| WORK REQUEST |
From the material below, copy each line that holds the word "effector".
*** Opening of GIVEN INFORMATION ***
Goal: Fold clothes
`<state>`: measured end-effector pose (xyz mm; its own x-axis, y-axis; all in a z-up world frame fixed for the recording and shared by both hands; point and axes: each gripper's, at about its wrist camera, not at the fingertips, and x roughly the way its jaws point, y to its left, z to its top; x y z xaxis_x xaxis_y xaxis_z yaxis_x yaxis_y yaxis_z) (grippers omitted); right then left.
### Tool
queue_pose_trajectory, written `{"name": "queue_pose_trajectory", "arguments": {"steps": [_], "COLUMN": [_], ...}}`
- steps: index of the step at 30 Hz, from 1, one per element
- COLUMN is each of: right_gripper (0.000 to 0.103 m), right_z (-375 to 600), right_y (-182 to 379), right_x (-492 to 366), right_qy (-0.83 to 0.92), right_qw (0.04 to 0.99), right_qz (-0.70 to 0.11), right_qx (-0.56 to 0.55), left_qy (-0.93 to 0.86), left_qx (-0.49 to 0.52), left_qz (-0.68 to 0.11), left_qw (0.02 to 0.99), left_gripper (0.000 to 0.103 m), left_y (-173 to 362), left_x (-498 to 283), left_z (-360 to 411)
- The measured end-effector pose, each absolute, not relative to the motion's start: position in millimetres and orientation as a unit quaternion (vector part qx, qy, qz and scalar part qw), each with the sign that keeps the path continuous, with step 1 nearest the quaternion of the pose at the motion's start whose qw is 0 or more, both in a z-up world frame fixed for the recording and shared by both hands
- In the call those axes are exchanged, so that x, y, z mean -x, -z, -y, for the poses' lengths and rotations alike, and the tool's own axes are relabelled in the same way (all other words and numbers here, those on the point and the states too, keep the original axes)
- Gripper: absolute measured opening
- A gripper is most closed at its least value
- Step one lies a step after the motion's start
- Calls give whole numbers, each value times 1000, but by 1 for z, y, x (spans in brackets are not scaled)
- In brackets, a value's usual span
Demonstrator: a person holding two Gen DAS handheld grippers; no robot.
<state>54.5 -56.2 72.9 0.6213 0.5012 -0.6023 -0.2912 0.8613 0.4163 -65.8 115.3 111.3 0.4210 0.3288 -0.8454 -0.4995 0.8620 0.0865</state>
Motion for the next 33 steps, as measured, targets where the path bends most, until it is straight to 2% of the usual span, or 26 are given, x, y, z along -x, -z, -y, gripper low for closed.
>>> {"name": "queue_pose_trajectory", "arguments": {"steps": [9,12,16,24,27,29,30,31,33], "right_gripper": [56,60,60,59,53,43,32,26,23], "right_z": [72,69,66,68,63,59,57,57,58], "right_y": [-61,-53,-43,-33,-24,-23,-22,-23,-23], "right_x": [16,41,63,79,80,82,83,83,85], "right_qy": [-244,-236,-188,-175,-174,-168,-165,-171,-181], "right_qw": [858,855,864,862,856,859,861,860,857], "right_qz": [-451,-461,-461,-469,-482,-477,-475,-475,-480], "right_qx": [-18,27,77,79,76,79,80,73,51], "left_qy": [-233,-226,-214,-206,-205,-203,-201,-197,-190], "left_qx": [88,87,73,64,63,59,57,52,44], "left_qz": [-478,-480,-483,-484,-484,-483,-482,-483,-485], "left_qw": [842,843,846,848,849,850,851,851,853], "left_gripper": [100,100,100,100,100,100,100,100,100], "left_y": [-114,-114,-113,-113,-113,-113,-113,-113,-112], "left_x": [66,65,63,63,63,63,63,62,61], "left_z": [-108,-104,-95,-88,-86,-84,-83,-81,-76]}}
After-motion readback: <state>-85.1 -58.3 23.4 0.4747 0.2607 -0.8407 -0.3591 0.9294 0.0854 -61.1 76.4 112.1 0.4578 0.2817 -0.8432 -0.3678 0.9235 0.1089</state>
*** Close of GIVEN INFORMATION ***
| RESULT BELOW |
`<state>`: measured end-effector pose (xyz mm; its own x-axis, y-axis; all in a z-up world frame fixed for the recording and shared by both hands; point and axes: each gripper's, at about its wrist camera, not at the fingertips, and x roughly the way its jaws point, y to its left, z to its top; x y z xaxis_x xaxis_y xaxis_z yaxis_x yaxis_y yaxis_z) (grippers omitted); right then left.
- The measured end-effector pose, each absolute, not relative to the motion's start: position in millimetres and orientation as a unit quaternion (vector part qx, qy, qz and scalar part qw), each with the sign that keeps the path continuous, with step 1 nearest the quaternion of the pose at the motion's start whose qw is 0 or more, both in a z-up world frame fixed for the recording and shared by both hands

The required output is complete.